What is required:
The full listing, exactly as written and with no images, is the expected output.

Supplied records:
- Opening Delimiter -
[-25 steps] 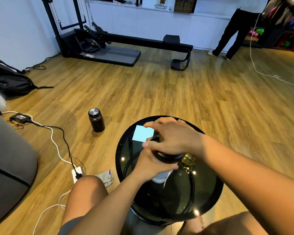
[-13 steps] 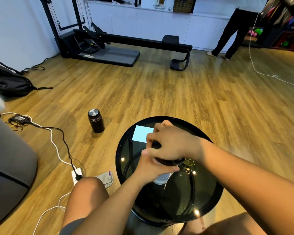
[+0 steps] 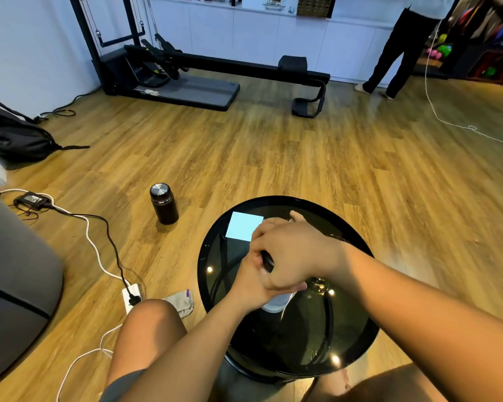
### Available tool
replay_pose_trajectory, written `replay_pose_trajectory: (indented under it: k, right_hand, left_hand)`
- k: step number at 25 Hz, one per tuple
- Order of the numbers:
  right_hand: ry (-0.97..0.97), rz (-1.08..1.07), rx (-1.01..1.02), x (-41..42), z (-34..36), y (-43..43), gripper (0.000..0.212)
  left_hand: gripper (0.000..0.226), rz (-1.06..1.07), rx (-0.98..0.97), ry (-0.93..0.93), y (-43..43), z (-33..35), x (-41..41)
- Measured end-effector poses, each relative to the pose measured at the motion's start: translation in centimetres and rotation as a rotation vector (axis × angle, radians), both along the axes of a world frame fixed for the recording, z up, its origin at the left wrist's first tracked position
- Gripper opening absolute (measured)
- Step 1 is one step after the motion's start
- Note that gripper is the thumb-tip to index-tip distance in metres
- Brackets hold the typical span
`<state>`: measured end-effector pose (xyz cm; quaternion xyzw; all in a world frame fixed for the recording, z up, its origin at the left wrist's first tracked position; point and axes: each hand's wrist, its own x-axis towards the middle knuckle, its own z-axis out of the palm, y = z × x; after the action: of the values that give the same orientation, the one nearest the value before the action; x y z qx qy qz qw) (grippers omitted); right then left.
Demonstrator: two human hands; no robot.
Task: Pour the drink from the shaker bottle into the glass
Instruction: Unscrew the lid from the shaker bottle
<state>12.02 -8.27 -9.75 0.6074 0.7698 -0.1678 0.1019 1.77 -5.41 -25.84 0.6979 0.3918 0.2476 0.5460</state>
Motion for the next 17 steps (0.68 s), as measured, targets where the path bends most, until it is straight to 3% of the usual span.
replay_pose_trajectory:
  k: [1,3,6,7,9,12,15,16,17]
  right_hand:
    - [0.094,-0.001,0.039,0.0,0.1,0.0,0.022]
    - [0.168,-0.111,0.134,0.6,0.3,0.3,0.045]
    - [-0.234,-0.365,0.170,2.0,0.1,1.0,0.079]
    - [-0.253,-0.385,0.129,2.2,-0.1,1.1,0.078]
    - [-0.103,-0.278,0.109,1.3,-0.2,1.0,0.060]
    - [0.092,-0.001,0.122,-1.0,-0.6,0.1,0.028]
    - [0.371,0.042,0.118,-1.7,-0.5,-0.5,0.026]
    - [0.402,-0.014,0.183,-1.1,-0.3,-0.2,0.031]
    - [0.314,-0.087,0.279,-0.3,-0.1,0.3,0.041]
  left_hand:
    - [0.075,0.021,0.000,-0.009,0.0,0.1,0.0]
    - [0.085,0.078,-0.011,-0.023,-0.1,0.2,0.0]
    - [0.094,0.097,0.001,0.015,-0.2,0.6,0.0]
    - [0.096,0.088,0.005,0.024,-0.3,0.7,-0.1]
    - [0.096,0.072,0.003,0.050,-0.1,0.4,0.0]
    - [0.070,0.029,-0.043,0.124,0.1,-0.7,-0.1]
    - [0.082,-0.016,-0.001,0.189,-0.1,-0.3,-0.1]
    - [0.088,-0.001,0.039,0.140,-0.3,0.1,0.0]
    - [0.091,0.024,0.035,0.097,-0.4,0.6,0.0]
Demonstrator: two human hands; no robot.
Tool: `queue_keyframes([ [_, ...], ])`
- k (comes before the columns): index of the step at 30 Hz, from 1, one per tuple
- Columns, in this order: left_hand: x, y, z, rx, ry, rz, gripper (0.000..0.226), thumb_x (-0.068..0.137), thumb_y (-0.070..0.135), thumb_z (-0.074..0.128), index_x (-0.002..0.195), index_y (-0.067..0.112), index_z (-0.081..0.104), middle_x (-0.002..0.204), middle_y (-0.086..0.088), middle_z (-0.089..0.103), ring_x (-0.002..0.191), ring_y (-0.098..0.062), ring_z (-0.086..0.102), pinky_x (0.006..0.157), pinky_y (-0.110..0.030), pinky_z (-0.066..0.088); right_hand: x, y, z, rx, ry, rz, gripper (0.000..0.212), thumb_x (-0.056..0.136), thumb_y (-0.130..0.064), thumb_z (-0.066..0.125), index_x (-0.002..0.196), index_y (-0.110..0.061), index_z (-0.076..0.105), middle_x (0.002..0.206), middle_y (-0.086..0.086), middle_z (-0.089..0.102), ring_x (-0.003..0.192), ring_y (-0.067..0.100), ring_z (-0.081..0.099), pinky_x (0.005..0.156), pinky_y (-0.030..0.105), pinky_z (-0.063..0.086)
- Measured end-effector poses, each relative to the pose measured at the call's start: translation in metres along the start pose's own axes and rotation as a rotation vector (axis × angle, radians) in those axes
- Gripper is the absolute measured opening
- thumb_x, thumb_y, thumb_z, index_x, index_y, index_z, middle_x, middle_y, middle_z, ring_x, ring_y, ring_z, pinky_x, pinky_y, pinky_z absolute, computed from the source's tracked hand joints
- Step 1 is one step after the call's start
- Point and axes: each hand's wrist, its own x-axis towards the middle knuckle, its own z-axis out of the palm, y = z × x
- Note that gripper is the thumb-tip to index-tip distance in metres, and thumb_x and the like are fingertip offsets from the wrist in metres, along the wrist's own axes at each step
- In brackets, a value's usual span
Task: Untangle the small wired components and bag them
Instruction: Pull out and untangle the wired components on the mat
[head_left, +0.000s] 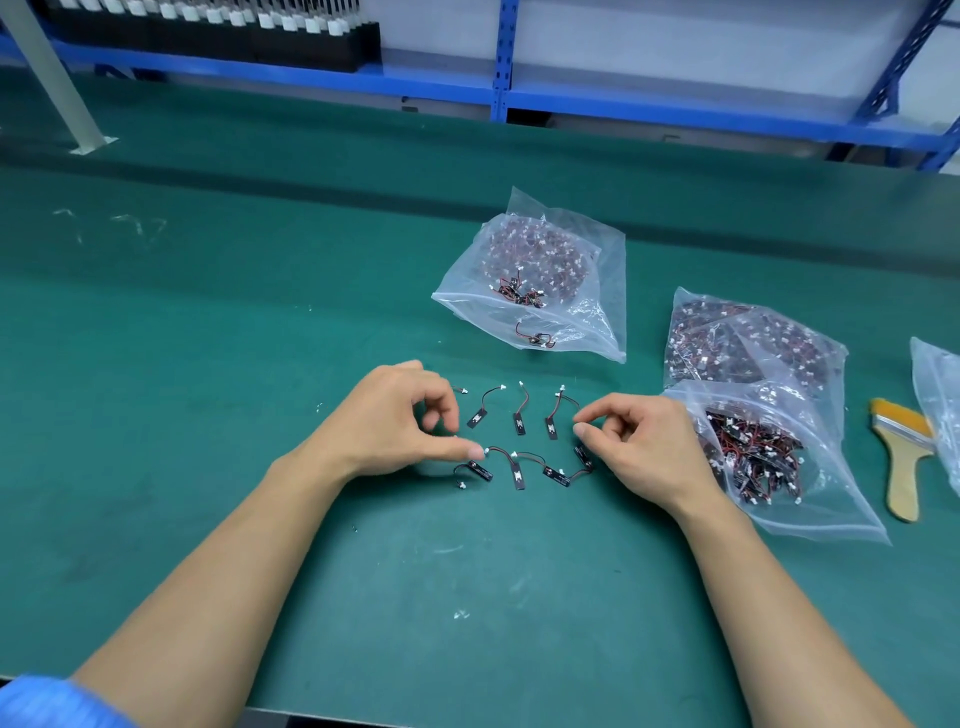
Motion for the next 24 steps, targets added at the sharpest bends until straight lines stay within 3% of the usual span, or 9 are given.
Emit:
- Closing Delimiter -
Answer for this exercise:
[-25 steps] 
[-13 steps] 
[+0 steps] 
### Available tool
replay_pose_trajectory, written `replay_pose_trajectory: (indented under it: k, right_hand, left_hand)`
- k: step number at 25 Hz, one per tuple
- Order of the numbers:
  right_hand: ry (-0.97..0.97), rz (-1.08..1.07), rx (-1.01..1.02), x (-41..42), z (-34..36), y (-43..43), gripper (0.000..0.212)
  left_hand: gripper (0.000..0.226), rz (-1.06..1.07), rx (-0.98..0.97), ry (-0.93..0.93), y (-43..43), z (-33..35), x (-41..41)
- Measured end-effector poses, each relative to the pose measured at the motion's start: translation in centimetres and rotation as a rotation vector (axis × angle, radians), both along the axes of a world frame fixed for the recording, z up, its origin at the left wrist's first tracked position
- Gripper opening absolute (measured)
- Step 1 is one step after the motion's start
- Note that gripper is the thumb-tip to index-tip distance in metres
- Brackets hold the typical span
`<state>`: measured end-effector pose (xyz cm; quaternion xyzw; all in a world frame fixed for the recording, z up, its origin at the left wrist's first tracked position; point and axes: each hand's wrist, its own x-axis towards the middle knuckle, its own z-axis out of the palm, y = z × x; after the action: of the values that give the same orientation, the one nearest the value before the action; x y z qx qy qz qw) (grippers omitted); right then left.
Demonstrator: two human hands; no robot.
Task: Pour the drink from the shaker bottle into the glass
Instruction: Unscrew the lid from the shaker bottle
<state>12.02 -8.27 -9.75 0.6074 0.7698 -0.1678 0.1019 1.77 -5.41 -25.84 0.6979 0.3918 0.2476 0.5460</state>
Motion for the next 17 steps (0.68 s), as measured, targets where the path bends most, until it is straight to 3% of the usual span.
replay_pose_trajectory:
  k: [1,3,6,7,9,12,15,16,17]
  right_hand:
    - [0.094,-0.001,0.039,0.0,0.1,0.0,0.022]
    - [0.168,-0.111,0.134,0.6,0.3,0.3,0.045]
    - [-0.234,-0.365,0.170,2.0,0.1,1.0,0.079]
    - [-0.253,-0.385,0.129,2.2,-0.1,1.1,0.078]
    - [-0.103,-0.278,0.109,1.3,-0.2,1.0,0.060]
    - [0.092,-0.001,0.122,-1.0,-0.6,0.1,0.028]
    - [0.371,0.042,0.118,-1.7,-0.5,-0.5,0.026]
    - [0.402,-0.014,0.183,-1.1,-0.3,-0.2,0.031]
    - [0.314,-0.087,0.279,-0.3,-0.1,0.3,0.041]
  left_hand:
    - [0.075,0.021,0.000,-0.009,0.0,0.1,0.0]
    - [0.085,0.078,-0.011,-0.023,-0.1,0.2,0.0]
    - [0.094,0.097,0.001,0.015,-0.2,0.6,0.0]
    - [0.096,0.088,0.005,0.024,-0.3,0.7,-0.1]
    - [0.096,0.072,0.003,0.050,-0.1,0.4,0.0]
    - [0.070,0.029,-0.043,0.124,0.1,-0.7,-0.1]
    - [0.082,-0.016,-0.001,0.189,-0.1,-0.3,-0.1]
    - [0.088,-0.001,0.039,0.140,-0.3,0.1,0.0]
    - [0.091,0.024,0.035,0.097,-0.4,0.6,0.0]
Demonstrator: two human hands; no robot.
Tool: `queue_keyframes([ [_, ...], ])`
- k (comes before the columns): index of the step at 30 Hz, from 1, one per tuple
- Columns, in this order: left_hand: x, y, z, rx, ry, rz, gripper (0.000..0.226), thumb_x (-0.068..0.137), thumb_y (-0.070..0.135), thumb_z (-0.074..0.128), index_x (-0.002..0.195), index_y (-0.067..0.112), index_z (-0.081..0.104), middle_x (-0.002..0.204), middle_y (-0.086..0.088), middle_z (-0.089..0.103), ring_x (-0.002..0.191), ring_y (-0.098..0.062), ring_z (-0.086..0.102), pinky_x (0.006..0.157), pinky_y (-0.110..0.030), pinky_z (-0.066..0.088); right_hand: x, y, z, rx, ry, rz, gripper (0.000..0.212), thumb_x (-0.056..0.136), thumb_y (-0.130..0.064), thumb_z (-0.066..0.125), index_x (-0.002..0.196), index_y (-0.110..0.061), index_z (-0.076..0.105), middle_x (0.002..0.206), middle_y (-0.086..0.086), middle_z (-0.089..0.102), ring_x (-0.003..0.192), ring_y (-0.067..0.100), ring_z (-0.081..0.099), pinky_x (0.005..0.156), pinky_y (-0.030..0.105), pinky_z (-0.063..0.086)
- Measured end-effector poses, each relative to the pose measured at the call's start: translation in metres along the start pose's own axes and rotation as a rotation vector (axis × angle, radians) in those axes
- Gripper is the absolute measured opening
- thumb_x, thumb_y, thumb_z, index_x, index_y, index_z, middle_x, middle_y, middle_z, ring_x, ring_y, ring_z, pinky_x, pinky_y, pinky_z absolute, computed from the source's tracked hand joints
- Step 1 is one step after the call's start
- Point and axes: each hand's wrist, its own x-axis towards the middle knuckle, its own z-axis out of the palm, y = z × x
- Note that gripper is the thumb-tip to index-tip distance in metres, and thumb_x and the like are fingertip offsets from the wrist in metres, along the wrist's own axes at each step
- In brackets, a value's usual span
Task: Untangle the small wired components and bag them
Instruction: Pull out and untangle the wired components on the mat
[head_left, +0.000s] 
Motion for the next 24 steps, targets added at the sharpest bends until straight lines stay within 3% of the usual span, or 9 are given.
Emit:

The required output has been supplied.